Solun en büyük ve tek geçerli oluşumu CHP “Bir kere seçildikten sonra asla seçimle gönderilemeyen” liderleriyle sağ siyaset davranış kalıplarına aynen uyan bir  örgütlenme gösteriyor.  “Disiplin” bir örgüt içinde  ahlâkî birliğin sağlanmasında şüphesiz tartışılmaz bir unsurdur ama “cemaat” yapılanmalarında güce tapınmanın ölçüsü olarak kendini belli eder. İşte tam da  bu şekilde   sol siyasette de “disiplin” , lidere itaatin ölçüsü olarak benimseniyor. Bundan dolayı da  insanların en  meşru ve doğal  şekilde parti içinde  bir muhalefet teşkil etmeleri derhal “hizipçilik” vs diye kınanıyor, kötüleniyor.

Burada “Liderin yanılmayacağı” kanaati partililere dayatılıyor. Oysa bugün herkes  meselâ CHP’nin tarihindeki belki en kötü liderle yönetildiğini, partinin, Stalinist Kürtçü taklidi , etnikçi, mezhepçi  bir ayrışma siyaseti güttüğünü bal gibi biliyor.

Türkiye’de sağ sol ayrışmasının  ideolojik bir liberal- sosyalist ayrışmasından ziyade, dinci – lâik ayrışması   şeklinde ortaya çıktığı düşünülürse; sağın muhtemel  lâik oylarının, sadece  bu Stalinist etnikçi siyasetinden dolayı CHP’den uzaklaştığı da  göz önüne alınması gereken bir başka hakikat.

CHP ya da herhangi bir sol parti bu ülkenin ekonomik  sorunlarına çare olabilir mi?  Hiç sanmıyorum, çünkü CHP’nin ideolojisinin ekonominin   gerçekleriyle uzaktan yakından ilgisi yok.

CHP ancak kurulmuş yarı liberal ekonomiyi berbat etmeyecek kadar müdahale ederse bile yeter.

CHP’nin  asıl sorunu, örgüt içinde olduğu kadar  tabanındaki kapalı  cemaat yapısının etnik ırkçılıkla neredeyse birebir örtüşen   güdülenmesi. Bu açıdan bakıldığında, CHP AKP’ye göre bir “dinsizler cemaati” olmaktan öteye gidemiyor.

Zaten tabanı da belirli  ezberlerin ve idollerin dışında, ne bir estetik zevke ne de okuma bilincine sahip. Bu yüzden de örgüte “ sağdan” yeni katılıma son derece kapalı, bürokratik, abus ve itici bir izlenim yaratıyor. “Sağdan bir şey beklemiyoruz!” hırçınlığı, lâiklik ve çağdaşlık söylemiyle  yakınlaşabilecek sağ seçmeni de kahrettirerek kendinden uzaklaştırıyor.

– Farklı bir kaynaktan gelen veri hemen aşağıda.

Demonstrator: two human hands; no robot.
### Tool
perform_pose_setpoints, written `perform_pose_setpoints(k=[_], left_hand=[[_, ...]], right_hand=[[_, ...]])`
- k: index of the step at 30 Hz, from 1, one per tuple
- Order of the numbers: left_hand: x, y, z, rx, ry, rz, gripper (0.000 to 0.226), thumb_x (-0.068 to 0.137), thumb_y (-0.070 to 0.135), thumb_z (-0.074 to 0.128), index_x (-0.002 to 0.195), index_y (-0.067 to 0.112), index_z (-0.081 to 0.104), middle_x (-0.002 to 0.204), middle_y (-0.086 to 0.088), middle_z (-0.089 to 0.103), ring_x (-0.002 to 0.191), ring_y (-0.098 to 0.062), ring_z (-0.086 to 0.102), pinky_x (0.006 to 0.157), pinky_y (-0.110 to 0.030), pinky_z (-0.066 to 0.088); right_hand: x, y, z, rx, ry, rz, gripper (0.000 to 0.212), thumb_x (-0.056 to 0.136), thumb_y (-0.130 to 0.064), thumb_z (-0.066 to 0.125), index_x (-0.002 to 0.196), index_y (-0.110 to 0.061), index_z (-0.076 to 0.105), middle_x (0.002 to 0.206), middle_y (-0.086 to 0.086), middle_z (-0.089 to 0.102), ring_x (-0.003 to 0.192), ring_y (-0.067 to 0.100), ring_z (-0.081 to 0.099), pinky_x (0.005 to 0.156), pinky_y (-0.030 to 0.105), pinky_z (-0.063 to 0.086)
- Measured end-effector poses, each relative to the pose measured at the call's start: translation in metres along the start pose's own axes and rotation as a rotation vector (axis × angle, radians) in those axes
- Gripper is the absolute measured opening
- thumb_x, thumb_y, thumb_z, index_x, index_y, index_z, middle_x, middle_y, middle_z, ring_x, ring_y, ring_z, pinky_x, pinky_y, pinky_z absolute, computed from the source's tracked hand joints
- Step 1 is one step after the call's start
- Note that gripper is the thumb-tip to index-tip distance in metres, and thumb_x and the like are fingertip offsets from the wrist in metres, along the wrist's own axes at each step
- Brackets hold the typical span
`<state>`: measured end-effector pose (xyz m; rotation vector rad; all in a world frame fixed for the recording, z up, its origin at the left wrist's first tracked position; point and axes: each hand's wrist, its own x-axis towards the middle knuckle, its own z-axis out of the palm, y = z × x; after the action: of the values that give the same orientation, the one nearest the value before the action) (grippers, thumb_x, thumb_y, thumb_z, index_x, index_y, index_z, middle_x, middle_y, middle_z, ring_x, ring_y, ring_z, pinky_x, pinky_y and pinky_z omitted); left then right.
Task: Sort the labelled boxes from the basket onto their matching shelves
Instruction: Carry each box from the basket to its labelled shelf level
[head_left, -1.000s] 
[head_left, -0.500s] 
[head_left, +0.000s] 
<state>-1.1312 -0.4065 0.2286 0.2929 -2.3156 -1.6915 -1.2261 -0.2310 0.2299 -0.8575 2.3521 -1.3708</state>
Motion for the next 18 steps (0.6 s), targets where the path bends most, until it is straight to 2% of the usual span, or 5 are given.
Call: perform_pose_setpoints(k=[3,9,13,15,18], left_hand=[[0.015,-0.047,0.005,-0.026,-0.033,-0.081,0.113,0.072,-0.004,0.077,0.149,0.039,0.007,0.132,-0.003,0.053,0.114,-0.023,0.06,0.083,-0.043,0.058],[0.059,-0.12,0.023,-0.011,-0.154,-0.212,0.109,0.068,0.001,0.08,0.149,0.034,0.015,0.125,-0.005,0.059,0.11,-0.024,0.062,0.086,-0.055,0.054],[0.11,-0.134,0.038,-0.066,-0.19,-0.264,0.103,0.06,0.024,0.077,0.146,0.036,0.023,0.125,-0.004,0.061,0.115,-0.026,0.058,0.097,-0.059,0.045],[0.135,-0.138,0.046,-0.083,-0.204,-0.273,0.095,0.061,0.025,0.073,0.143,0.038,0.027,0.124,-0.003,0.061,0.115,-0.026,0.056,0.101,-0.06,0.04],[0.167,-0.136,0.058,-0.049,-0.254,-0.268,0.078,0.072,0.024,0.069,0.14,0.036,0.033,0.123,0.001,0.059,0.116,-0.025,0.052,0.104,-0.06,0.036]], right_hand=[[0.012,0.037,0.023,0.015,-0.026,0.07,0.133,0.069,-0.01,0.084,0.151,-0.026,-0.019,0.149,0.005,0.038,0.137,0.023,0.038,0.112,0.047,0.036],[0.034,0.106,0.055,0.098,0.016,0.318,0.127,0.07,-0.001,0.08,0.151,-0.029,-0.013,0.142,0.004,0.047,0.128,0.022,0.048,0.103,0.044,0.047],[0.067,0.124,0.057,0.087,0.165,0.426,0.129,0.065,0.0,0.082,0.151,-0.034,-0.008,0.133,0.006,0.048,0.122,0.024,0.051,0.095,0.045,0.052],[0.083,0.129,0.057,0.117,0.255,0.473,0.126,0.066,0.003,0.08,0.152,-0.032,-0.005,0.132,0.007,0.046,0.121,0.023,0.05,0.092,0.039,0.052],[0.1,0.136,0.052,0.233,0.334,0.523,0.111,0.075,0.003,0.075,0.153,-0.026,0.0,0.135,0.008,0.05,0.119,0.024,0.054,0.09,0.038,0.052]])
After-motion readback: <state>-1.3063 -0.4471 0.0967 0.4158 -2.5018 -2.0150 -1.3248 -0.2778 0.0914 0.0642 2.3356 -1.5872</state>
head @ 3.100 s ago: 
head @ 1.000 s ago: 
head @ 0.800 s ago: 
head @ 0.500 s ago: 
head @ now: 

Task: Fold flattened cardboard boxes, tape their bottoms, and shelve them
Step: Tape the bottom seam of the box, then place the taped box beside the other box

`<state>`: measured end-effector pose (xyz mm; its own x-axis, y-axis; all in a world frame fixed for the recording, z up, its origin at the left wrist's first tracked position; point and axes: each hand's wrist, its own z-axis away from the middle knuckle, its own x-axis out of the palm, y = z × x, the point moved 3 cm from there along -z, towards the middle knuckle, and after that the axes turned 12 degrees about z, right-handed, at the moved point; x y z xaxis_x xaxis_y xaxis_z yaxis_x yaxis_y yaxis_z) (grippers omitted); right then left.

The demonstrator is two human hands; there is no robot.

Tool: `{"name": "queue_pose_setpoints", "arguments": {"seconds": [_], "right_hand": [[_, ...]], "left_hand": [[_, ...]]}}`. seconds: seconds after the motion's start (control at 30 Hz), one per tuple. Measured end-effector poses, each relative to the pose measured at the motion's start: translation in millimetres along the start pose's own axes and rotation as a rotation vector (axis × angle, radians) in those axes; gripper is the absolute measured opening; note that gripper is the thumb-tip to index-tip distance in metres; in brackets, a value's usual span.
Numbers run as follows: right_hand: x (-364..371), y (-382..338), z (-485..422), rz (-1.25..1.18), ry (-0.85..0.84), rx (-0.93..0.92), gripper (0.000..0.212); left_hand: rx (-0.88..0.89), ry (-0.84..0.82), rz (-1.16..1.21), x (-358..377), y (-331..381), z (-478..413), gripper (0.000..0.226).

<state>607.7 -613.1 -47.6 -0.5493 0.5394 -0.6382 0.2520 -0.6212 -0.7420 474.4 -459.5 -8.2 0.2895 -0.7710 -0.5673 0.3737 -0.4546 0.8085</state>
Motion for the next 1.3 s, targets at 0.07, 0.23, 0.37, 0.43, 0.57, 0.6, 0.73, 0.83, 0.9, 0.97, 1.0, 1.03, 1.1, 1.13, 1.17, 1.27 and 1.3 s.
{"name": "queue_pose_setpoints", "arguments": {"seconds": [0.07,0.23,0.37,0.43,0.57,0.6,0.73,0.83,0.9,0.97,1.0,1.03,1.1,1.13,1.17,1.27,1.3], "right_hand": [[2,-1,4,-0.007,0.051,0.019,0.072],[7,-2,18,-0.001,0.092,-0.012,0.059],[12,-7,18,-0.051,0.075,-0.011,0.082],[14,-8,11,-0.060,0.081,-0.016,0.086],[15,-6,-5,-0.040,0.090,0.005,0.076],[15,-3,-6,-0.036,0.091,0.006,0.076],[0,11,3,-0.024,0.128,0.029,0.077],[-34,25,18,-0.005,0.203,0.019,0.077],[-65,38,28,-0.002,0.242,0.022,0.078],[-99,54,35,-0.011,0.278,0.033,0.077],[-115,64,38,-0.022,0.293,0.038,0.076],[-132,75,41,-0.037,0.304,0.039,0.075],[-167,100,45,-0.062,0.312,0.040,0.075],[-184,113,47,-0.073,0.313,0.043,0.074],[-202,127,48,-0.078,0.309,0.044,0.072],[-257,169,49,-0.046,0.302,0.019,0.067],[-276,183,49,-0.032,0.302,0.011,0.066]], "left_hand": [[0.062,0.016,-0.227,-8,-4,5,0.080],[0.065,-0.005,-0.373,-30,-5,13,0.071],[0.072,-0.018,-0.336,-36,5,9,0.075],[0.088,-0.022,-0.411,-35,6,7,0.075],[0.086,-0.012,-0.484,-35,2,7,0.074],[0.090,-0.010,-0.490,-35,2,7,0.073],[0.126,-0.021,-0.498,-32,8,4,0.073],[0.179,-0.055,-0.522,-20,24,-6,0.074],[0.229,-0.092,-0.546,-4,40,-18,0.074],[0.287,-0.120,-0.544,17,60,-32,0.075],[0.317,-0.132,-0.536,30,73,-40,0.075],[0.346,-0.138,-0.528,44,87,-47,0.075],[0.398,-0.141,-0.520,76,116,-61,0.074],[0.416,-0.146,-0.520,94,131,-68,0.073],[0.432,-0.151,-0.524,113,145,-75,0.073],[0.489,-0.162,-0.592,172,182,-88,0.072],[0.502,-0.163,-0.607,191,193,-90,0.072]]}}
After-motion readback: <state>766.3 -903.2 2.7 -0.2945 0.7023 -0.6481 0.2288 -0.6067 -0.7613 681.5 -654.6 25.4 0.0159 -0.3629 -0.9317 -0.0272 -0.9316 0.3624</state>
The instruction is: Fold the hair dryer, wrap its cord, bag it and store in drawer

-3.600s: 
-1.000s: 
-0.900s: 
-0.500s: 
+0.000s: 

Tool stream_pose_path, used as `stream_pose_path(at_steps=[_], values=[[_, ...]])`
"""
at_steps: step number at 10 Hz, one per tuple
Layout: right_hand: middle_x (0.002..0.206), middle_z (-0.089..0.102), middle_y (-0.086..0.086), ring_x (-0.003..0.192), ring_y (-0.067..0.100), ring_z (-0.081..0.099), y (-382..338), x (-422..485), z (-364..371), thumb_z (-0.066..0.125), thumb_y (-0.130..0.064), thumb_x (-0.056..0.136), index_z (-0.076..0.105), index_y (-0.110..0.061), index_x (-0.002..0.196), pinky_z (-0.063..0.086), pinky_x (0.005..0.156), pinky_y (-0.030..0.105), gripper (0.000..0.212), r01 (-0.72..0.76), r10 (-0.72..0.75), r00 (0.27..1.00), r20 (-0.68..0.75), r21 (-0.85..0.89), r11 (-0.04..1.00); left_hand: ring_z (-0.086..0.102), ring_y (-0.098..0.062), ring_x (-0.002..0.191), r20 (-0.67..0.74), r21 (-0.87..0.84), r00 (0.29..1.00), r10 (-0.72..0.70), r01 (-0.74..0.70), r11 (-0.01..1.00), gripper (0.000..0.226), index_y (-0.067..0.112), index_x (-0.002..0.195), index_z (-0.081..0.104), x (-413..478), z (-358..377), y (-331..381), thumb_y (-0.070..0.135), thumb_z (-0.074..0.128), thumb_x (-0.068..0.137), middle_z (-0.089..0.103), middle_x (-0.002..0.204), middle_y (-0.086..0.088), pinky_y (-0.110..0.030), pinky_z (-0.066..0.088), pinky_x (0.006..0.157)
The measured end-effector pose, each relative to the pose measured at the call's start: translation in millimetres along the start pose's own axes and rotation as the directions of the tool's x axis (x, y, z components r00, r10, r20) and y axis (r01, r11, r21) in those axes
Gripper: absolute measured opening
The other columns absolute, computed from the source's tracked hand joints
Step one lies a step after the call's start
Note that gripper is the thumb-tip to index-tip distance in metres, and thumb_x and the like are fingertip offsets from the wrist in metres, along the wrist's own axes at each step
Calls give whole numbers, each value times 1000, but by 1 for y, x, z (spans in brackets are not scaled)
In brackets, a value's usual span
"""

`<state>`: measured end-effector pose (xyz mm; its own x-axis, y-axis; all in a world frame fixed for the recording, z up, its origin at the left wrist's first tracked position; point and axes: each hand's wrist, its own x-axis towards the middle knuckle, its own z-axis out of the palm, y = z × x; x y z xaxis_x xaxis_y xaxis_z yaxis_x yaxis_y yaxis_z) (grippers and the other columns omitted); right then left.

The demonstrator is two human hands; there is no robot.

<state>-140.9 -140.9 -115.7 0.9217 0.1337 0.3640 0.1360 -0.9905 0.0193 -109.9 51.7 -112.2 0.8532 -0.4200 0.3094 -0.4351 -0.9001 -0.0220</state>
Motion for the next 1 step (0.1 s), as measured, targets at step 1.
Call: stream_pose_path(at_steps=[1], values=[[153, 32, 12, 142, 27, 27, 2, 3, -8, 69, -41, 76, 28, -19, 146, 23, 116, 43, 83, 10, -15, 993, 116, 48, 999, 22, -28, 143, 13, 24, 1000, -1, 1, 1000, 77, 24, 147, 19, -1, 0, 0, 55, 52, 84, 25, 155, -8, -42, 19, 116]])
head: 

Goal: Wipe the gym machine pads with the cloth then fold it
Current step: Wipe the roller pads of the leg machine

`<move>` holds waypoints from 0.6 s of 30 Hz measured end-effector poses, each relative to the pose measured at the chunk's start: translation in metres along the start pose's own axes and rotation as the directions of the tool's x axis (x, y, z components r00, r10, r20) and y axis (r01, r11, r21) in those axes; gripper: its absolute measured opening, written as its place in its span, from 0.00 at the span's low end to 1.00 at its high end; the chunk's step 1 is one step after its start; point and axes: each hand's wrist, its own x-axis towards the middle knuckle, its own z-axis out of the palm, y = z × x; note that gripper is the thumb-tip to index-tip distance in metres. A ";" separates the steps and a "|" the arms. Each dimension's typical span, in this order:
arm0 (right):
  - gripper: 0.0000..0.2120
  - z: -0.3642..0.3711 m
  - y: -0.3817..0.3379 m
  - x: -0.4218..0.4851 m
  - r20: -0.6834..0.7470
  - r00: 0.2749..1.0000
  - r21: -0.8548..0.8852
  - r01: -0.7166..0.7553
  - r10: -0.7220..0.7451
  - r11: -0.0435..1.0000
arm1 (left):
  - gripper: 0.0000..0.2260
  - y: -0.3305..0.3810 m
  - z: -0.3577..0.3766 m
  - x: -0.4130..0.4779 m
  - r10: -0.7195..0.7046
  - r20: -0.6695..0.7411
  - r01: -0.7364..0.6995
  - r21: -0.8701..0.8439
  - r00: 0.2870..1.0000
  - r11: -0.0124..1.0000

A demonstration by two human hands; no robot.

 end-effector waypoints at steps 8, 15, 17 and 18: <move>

CHP ile temsil edilen solun  ikinci seçeneği olan Vatan Partisi de bir nebze “ulusal” bir görünüm sergilese de  partinin omurgasını teşkil eden Maocu/Stalinist Perinçekçi alt yapının lider tapınıcı cemaat yapısı,    Rusya Komünist Partisinin “nomenklaturasını” hatırlatıyor. Kaldı ki bu yapının herhangi bir iç savaşta tekrar PKK yandaşı olup olmayacağının hiçbir güvencesi yok.

Sol,  CHPsi ile VatanPartisi ile  köktenci ve tutucu ideolojik cemaat görünümüyle  tutucu olmayan  ve büyük ölçüde boşta kalmış kararsız sağ seçmeni de dinciliğin kucağına itiyor.

Sol bu ülke için ideolojik cehaletinden dolayı değil ama sağa özenen cemaat yapısından dolayı  bir yük haline geliyor. Ne yazık ki bunun farkında değil…






5 yorum:

Derya Yeliz ULUTAŞ dedi ki...

Boyunlarina yesil-kirmizi-sari bir bez dolayip humanistlikleriyle ovunurken bir saniye bile durup savunduklari seyin ne oldugunu dusunmeyen, sohbet sirasinda "hak, esitlik, ezilmis halk, kardeslik" kelimelerinden baska kelime duyamadigimiz, surekli etrafindakileri kucumseyen ve kendini ustun goren, o yardim kampanyasi benim bu kermes senin gezip " ben faydali isler yapiyorum " avuntusuyla yasamayi destur edinmis ve hâlâ saskinlikla izledigim kitle.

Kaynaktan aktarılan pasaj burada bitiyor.